Pancreatic Ductal Adenocarcinoma Arising in Young and Old Patients Displays Similar Molecular Features.

Abstract

Simple SummaryPancreatic ducal adenocarcinoma (PDAC) is classically diagnosed in the 7th decade, but approximately 10% of patients are diagnosed under 55 years old (y.o.). Multiple molecular defects such as DNA damages and oxidative stress present in PDAC are associated with ageing. With a multiomics approach, we assessed the molecular features of early-onset tumors (≤55 y.o.) and compared them to classical late-onset tumors (≥70 y.o.). Our results demonstrated that tumors from both groups showed a similar molecular profile. Given that young patients are more often included in clinical trials, this absence of difference is an important finding that supports younger patients as a good molecular surrogate model for the general older population of patients with PDAC.Pancreatic ducal adenocarcinoma is classically diagnosed in the 7th decade, but approximately 10% of patients are diagnosed under 55 years (y.o.). While the genomic and transcriptomic landscapes of late-onset tumors (LOT) have been described, little is known about early-onset tumors (EOT).

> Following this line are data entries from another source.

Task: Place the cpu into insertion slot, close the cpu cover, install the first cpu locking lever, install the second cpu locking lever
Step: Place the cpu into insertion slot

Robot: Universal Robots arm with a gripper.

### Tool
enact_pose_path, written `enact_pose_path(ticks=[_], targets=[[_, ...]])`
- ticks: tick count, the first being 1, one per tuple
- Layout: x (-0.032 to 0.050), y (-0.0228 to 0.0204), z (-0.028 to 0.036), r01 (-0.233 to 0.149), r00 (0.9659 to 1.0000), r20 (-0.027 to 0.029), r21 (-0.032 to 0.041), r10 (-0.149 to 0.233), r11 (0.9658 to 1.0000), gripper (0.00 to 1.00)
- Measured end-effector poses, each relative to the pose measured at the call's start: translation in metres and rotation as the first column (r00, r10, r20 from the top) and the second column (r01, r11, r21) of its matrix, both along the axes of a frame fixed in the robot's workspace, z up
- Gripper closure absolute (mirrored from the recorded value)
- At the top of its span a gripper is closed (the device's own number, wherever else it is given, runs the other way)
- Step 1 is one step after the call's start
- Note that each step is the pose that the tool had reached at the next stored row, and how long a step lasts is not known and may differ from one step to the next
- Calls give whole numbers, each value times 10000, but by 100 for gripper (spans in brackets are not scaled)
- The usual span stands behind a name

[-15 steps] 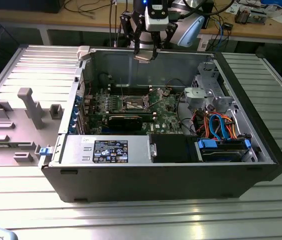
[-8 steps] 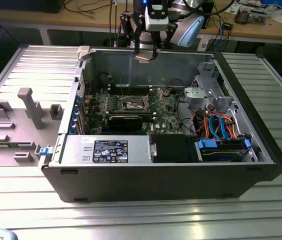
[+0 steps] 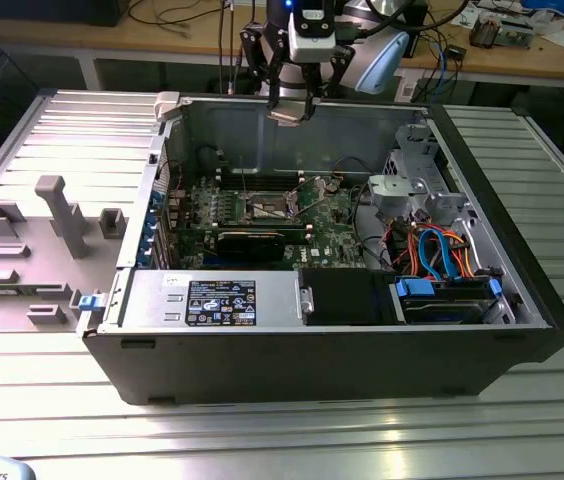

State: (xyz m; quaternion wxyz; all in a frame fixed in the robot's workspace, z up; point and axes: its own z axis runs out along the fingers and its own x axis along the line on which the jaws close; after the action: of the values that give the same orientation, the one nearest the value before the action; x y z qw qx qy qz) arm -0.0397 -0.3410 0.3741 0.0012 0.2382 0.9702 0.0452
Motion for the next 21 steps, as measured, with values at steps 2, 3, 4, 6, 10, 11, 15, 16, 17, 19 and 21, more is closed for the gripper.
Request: enact_pose_path(ticks=[2,3,4,6,10,11,15,16,17,19,21], targets=[[0,0,-5,248,9997,1,1,-248,9997,46],[0,0,-8,356,9994,0,1,-356,9994,46],[0,0,-16,550,9985,0,1,-550,9985,46],[0,0,-26,804,9968,-1,0,-804,9968,46],[-1,0,-44,1247,9922,-11,-1,-1247,9922,46],[-1,0,-47,1389,9903,-13,-2,-1389,9903,46],[-3,0,-61,1845,9828,-16,-2,-1845,9828,46],[-3,0,-63,1903,9817,-16,-1,-1903,9817,46],[-3,0,-66,1984,9801,-20,-2,-1984,9801,46],[-12,0,-69,2132,9770,-24,-2,-2132,9770,46],[-12,0,-69,2134,9770,-24,-3,-2134,9770,46]])
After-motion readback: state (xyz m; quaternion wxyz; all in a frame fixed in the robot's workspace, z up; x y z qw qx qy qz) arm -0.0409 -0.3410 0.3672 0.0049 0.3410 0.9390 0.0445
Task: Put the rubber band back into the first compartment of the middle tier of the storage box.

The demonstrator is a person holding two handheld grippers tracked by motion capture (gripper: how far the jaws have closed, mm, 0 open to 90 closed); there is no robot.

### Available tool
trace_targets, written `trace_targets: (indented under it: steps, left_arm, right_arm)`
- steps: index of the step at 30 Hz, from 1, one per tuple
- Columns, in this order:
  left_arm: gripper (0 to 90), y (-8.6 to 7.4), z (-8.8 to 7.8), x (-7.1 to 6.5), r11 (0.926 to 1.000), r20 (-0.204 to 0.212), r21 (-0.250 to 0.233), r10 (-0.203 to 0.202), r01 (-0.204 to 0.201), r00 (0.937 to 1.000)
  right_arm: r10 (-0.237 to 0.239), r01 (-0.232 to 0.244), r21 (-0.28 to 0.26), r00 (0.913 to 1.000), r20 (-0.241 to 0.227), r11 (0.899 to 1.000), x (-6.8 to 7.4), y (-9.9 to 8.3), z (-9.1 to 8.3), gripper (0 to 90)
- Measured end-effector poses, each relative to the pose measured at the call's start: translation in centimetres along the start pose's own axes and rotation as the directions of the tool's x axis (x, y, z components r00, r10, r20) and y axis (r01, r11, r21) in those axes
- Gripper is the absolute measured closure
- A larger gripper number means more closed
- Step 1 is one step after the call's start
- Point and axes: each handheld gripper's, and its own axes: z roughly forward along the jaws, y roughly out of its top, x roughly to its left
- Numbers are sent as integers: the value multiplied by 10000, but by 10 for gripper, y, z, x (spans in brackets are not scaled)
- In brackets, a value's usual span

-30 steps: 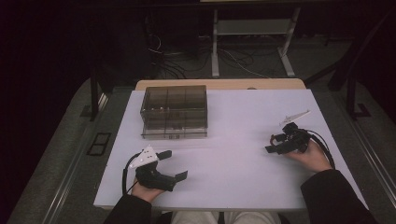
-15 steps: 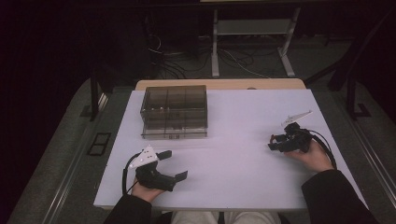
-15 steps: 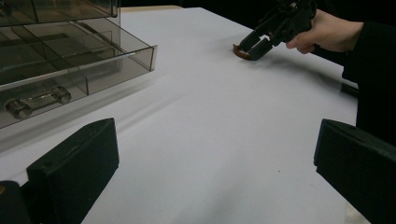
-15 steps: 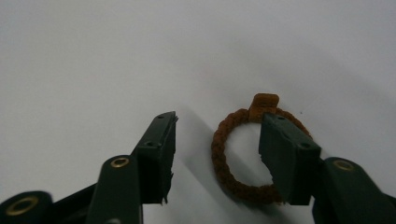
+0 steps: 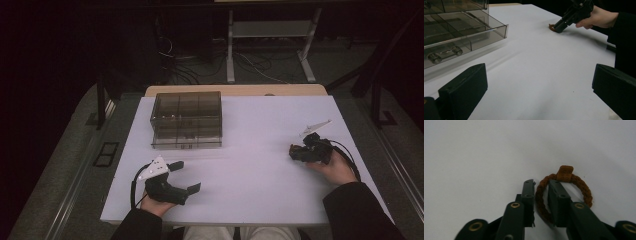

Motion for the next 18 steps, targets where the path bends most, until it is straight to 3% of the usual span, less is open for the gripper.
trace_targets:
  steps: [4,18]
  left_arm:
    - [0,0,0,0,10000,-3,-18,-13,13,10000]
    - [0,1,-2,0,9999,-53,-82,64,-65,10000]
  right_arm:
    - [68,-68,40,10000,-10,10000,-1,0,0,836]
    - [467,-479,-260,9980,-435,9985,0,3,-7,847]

Ageing is known to impact DNA methylation and proteome integrity through carbonylation-related oxidative damages. We therefore aimed to assess the global molecular features of EOT. We compared 176 EOT (≤55 y.o.) and 316 LOT (≥70 y.o.) from three distinct surgical cohorts at the clinical/genomic/epigenomic/transcriptomic level. Furthermore, we assessed oxidative stress responses and oxidative proteome damages using 2D gel electrophoresis followed by mass spectrometry protein identification. There was no consistent clinical difference between EOT and LOT across the three cohorts. The mutational landscape of key driver genes and the global methylation profile were similar in the two groups. LOT did display age-related features such as enriched DNA repair gene signatures and upregulation of oxidative stress defenses together with increased proteome carbonylation. However, these age-related differences were more preeminent in non-tumor tissues while tumor proteome and proteome damages were fairly comparable. In conclusion, this multi-omics comparison showed that EOT harbor a comparable molecular profile to that of LOT.